◆ WHAT NEEDS TO BE DONE ◆
Reproduce exactly, from the data that follows, the line with "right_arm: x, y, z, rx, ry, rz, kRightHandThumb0", the line with "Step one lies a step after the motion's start", and every line that lies between them.

[Stored items from a collection]

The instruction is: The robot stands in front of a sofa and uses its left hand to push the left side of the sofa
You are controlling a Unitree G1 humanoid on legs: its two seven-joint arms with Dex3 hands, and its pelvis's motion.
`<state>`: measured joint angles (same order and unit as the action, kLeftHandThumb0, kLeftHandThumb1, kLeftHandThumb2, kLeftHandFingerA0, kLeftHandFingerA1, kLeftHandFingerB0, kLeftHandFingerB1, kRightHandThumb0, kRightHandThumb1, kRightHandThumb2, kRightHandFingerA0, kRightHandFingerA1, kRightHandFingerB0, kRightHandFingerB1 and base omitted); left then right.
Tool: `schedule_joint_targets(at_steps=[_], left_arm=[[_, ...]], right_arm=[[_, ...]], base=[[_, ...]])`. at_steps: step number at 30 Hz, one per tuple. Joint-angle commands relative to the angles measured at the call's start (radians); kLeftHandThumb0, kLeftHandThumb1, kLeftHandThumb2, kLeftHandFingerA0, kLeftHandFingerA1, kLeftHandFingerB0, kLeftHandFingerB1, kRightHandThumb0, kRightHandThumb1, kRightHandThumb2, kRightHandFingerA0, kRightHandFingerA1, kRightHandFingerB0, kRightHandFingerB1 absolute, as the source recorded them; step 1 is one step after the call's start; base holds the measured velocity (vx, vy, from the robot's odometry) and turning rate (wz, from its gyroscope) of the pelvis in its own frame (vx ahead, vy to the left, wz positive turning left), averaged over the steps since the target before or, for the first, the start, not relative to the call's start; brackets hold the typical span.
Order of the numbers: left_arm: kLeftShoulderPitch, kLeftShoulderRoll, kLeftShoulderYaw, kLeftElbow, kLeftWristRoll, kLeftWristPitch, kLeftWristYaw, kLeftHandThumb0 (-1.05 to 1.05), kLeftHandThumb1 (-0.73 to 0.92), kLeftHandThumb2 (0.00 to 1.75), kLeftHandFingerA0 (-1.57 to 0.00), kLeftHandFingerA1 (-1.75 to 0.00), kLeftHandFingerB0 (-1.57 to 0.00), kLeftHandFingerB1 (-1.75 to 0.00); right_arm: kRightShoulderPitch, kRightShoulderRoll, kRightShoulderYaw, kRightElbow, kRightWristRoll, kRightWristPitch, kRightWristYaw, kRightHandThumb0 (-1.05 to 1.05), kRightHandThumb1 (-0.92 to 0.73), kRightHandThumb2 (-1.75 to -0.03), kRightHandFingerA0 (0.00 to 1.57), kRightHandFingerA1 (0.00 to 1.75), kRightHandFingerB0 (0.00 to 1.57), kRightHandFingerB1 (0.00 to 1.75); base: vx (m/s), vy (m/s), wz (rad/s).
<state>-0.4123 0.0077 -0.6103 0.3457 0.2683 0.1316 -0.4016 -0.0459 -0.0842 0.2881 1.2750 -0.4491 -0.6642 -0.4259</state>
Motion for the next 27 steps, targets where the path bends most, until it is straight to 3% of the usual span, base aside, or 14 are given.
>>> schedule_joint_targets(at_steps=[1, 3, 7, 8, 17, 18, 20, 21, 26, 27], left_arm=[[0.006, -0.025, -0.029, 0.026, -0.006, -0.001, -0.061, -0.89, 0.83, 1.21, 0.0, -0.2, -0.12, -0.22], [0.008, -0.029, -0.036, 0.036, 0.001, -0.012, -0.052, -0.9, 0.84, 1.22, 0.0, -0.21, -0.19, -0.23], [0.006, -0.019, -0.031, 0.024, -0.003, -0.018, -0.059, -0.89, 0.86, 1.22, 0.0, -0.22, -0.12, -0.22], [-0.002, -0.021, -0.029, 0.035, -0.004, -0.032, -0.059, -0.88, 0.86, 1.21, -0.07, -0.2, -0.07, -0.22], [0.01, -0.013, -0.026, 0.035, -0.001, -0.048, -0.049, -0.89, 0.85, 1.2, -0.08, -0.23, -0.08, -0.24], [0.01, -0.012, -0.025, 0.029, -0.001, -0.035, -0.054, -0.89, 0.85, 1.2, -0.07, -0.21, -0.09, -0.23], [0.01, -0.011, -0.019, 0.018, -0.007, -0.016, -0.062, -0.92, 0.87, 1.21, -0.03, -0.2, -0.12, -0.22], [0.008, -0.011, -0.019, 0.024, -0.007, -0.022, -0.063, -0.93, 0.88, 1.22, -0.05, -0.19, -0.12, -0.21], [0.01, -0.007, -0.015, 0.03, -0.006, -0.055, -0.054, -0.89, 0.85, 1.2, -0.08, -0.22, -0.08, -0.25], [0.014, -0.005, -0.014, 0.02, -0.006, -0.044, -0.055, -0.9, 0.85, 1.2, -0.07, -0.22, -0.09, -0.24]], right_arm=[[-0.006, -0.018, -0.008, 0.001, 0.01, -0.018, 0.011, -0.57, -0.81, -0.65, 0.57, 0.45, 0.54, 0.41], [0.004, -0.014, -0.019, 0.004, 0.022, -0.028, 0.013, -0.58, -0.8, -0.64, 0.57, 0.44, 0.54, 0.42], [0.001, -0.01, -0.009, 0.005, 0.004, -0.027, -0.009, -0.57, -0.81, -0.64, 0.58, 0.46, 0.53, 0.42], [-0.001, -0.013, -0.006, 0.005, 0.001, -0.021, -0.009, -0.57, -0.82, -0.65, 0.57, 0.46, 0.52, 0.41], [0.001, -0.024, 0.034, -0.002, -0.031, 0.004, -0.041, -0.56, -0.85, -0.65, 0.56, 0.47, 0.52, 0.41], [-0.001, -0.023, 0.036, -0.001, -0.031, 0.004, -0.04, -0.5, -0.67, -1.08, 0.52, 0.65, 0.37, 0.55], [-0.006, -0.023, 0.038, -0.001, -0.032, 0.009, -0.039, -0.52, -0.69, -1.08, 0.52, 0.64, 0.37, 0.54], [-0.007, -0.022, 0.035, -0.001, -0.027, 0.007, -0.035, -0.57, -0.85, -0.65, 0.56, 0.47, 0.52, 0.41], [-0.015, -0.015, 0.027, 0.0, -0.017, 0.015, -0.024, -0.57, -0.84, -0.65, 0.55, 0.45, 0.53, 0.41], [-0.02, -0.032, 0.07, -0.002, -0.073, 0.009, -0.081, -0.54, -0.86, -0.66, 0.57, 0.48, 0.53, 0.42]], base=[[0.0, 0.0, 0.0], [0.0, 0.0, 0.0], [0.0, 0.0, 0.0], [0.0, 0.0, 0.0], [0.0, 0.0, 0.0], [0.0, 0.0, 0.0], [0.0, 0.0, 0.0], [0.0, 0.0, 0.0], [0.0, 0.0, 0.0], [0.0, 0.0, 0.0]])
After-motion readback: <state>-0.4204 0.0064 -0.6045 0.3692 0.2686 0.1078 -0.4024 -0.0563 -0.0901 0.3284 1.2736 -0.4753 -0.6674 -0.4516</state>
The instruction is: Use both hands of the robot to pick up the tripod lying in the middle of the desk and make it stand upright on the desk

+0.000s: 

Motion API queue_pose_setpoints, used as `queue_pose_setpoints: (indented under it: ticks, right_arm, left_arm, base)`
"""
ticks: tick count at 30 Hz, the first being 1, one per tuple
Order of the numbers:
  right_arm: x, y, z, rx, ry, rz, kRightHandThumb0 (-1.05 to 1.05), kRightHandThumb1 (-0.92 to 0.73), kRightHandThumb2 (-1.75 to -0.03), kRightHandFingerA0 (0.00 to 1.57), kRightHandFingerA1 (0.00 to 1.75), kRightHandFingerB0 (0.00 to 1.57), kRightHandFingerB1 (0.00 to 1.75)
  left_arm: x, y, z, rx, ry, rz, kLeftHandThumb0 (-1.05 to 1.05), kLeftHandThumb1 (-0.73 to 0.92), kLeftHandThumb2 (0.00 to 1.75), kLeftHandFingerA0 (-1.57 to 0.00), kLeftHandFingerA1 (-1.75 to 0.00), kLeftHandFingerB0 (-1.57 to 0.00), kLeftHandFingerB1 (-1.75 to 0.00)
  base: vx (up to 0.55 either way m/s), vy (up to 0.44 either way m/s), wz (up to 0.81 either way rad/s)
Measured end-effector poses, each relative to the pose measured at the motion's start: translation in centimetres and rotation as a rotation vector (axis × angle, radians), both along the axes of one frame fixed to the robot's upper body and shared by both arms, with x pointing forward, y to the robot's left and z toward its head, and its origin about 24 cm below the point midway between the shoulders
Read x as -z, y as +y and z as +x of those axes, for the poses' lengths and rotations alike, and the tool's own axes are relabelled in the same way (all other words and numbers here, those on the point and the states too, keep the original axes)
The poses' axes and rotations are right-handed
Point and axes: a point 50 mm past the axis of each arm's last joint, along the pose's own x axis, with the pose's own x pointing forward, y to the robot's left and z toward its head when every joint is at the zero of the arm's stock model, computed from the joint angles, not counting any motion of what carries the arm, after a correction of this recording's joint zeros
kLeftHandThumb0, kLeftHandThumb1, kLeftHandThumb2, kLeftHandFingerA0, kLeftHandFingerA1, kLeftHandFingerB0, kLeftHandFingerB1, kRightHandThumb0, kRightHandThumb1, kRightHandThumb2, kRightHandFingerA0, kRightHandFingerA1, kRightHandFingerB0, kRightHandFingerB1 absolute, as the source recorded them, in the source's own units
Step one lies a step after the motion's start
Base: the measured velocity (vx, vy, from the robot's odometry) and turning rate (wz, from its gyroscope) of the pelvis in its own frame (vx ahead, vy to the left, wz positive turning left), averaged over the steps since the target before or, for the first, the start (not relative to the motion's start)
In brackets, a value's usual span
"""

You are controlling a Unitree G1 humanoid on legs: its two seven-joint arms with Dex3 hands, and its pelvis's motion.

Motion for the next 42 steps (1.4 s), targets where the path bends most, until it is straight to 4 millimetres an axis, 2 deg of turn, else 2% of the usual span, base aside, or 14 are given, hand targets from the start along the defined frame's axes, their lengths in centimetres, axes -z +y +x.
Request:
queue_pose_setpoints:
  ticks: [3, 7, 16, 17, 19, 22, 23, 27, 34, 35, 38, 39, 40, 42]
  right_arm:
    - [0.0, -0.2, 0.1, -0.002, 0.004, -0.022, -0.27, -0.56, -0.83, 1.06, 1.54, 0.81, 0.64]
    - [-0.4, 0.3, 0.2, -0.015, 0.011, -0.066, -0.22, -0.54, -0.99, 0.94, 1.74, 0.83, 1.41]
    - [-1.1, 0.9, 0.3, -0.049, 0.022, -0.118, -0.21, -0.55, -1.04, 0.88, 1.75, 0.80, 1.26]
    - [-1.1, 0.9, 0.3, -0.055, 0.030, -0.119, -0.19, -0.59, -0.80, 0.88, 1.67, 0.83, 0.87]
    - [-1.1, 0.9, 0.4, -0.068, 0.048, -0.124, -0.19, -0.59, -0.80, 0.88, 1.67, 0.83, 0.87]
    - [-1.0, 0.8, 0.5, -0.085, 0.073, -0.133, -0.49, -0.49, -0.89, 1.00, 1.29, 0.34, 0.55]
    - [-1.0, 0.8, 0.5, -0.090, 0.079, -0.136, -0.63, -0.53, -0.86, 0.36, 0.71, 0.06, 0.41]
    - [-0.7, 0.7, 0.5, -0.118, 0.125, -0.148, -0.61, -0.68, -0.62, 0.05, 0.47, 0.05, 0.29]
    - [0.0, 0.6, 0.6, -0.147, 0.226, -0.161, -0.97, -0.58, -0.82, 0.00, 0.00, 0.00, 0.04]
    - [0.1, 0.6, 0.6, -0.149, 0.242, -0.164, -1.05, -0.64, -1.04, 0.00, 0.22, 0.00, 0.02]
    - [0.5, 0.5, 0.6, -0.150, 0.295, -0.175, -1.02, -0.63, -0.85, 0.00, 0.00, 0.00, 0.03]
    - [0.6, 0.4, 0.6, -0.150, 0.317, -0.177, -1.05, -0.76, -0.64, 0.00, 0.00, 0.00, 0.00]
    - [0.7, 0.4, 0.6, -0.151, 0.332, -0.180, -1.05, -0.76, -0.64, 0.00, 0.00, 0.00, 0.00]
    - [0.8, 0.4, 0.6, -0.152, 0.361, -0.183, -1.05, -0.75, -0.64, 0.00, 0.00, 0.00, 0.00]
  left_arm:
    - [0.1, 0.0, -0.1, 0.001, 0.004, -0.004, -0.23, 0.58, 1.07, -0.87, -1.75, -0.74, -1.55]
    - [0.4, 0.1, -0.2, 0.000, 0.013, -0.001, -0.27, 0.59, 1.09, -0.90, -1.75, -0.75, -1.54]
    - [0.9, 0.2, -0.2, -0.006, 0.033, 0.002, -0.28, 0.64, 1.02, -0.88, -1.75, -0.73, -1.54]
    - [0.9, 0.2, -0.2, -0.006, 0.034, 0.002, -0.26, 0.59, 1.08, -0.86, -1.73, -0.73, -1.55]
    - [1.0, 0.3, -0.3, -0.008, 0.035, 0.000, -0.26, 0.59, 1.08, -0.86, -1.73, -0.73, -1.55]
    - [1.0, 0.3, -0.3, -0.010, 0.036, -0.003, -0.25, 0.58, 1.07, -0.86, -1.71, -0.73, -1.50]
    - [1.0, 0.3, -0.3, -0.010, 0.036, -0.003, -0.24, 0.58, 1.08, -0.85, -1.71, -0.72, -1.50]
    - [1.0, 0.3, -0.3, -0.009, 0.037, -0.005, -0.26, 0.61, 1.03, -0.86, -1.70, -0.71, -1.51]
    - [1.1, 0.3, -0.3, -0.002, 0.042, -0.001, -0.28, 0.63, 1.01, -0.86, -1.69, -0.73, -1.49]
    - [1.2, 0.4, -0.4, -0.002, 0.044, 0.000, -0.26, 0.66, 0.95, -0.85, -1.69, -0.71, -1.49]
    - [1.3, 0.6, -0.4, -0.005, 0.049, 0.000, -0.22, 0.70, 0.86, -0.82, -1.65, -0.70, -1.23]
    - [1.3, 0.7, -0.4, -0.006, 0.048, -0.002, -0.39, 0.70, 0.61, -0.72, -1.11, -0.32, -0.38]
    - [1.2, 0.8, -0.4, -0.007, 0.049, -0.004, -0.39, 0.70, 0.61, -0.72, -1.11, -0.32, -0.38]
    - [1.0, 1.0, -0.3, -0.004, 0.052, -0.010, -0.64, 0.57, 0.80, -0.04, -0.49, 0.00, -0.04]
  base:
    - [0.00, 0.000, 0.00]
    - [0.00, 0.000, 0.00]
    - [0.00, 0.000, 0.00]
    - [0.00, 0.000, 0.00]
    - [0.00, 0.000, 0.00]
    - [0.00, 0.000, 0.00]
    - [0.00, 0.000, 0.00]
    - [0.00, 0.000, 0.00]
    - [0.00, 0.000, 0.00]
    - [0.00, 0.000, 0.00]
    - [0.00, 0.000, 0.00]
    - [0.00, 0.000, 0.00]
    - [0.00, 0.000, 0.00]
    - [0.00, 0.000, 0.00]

◆ SOLUTION TO THIS PROBLEM ◆
  right_arm: x, y, z, rx, ry, rz, kRightHandThumb0 (-1.05 to 1.05), kRightHandThumb1 (-0.92 to 0.73), kRightHandThumb2 (-1.75 to -0.03), kRightHandFingerA0 (0.00 to 1.57), kRightHandFingerA1 (0.00 to 1.75), kRightHandFingerB0 (0.00 to 1.57), kRightHandFingerB1 (0.00 to 1.75)
  left_arm: x, y, z, rx, ry, rz, kLeftHandThumb0 (-1.05 to 1.05), kLeftHandThumb1 (-0.73 to 0.92), kLeftHandThumb2 (0.00 to 1.75), kLeftHandFingerA0 (-1.57 to 0.00), kLeftHandFingerA1 (-1.75 to 0.00), kLeftHandFingerB0 (-1.57 to 0.00), kLeftHandFingerB1 (-1.75 to 0.00)
  base: vx (up to 0.55 either way m/s), vy (up to 0.44 either way m/s), wz (up to 0.81 either way rad/s)
Measured end-effector poses, each relative to the pose measured at the motion's start: translation in centimetres and rotation as a rotation vector (axis × angle, radians), both along the axes of one frame fixed to the robot's upper body and shared by both arms, with x pointing forward, y to the robot's left and z toward its head, and its origin about 24 cm below the point midway between the shoulders
Read x as -z, y as +y and z as +x of those axes, for the poses' lengths and rotations alike, and the tool's own axes are relabelled in the same way (all other words and numbers here, those on the point and the states too, keep the original axes)
The poses' axes and rotations are right-handed
Point and axes: a point 50 mm past the axis of each arm's last joint, along the pose's own x axis, with the pose's own x pointing forward, y to the robot's left and z toward its head when every joint is at the zero of the arm's stock model, computed from the joint angles, not counting any motion of what carries the arm, after a correction of this recording's joint zeros
kLeftHandThumb0, kLeftHandThumb1, kLeftHandThumb2, kLeftHandFingerA0, kLeftHandFingerA1, kLeftHandFingerB0, kLeftHandFingerB1, kRightHandThumb0, kRightHandThumb1, kRightHandThumb2, kRightHandFingerA0, kRightHandFingerA1, kRightHandFingerB0, kRightHandFingerB1 absolute, as the source recorded them, in the source's own units
Step one lies a step after the motion's start

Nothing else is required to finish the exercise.